ICOs work very similar to the likes of crowdfunding platforms and IPOs (Initial Public Offerings). Instead of dealing with investors, however, ICOs usually involve supporters of the startup buying its distributed cryptocurrency units for real money in order to provide it with the funds it needs to operate.
If the required funds are received by the startup, then it is ready to begin operating, but if it does not receive the required funds then all money/coins are returned to the ‘investors’. One of the key differences with ICOs is that shares of the company are not actually issued in return for funds, but rather cryptocurrency ‘tokens’ are given instead.
The spotlight was on cryptocurrencies in 2017 when bitcoin and other notable cryptocurrencies (ethereum, ripple) saw an unprecedented rise in value. Unlike regular stock trading markets, the cryptocurrency market is completely unregulated, and as such is extremely volatile.
Since ICOs use such a volatile asset to finance operations, it is perhaps unsurprising that they are fairly controversial and potentially facing regulation from a number of different governments.
It is worth noting that ICOs have been banned in some countries such as China and South Korea, and others have already begun regulating them. This suggests that they have the potential to upset current, established financial systems which have been used for years. Whilst a ban may seem like an extreme measure, ICOs appear dangerous to governments who rely on the financial systems which keep their economies afloat.
One of the main problems with the current lack of regulation is that it opens up opportunities for fraudsters to scam investors through ICOs, and there have been examples of this happening already.
Will Europe Introduce Legislation?
The recent introduction of GDPR (General Data Protection Regulation) shows that the EU is now taking the digital/online world very seriously, and that the days of unregulated technology (cryptocurrencies) bypassing current systems may be coming to an end.
Given the current suspicion surrounding ICOs, as well as the fact that other major economies have banned or regulated ICOs, it seems as though regulation could be high on the agenda for European countries as well. If it were introduced, it could certainly have a damaging effect on ICOs as well as the value of prominent cryptocurrencies.

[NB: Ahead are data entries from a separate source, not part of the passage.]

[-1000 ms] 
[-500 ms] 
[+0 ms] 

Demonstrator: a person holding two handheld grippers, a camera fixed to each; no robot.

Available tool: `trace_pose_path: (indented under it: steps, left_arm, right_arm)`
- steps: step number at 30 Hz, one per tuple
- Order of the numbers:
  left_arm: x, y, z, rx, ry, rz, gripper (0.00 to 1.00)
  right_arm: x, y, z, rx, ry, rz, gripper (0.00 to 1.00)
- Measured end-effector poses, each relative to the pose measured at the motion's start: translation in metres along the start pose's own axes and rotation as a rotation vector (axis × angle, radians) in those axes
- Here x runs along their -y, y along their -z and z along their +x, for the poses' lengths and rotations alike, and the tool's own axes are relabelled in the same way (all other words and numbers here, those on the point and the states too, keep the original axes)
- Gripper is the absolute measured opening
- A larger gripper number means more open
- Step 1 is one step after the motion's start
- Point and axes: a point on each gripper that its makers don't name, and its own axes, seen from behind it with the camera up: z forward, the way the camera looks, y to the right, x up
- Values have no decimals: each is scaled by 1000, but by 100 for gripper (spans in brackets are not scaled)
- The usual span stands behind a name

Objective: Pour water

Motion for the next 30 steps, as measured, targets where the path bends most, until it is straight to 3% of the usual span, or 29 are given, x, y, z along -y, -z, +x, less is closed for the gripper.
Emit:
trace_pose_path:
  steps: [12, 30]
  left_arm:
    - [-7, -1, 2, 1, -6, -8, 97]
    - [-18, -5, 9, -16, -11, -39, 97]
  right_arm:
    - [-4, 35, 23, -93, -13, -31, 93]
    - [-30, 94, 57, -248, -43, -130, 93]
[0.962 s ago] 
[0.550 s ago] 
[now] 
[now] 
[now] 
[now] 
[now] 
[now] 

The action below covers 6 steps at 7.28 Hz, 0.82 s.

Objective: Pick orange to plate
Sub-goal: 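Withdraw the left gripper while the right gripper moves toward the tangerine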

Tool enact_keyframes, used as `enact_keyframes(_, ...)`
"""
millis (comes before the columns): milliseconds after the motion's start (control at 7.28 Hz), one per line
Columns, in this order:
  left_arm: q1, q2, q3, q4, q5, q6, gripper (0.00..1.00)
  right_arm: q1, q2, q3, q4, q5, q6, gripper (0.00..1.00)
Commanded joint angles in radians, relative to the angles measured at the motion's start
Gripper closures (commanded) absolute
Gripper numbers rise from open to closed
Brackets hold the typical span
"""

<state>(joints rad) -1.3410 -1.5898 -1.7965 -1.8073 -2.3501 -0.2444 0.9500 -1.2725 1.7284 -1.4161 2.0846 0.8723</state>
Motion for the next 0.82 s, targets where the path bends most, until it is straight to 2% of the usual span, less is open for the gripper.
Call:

That being said, there may also be advantages to ICOs which countries may wish to explore (they make issuing bonds/shares for smaller companies much easier). As such, it seems as though it is less a question of if they will be regulated and more a question of how much regulation will be introduced.
Ultimately, ICOs have had a turbulent ride, having partially fuelled the massive leaps in cryptocurrency values and suffered setbacks with bans and regulation across the world. As such, it seems very likely that at least some form of European legislation will be introduced this year, although its size and scope remains to be seen.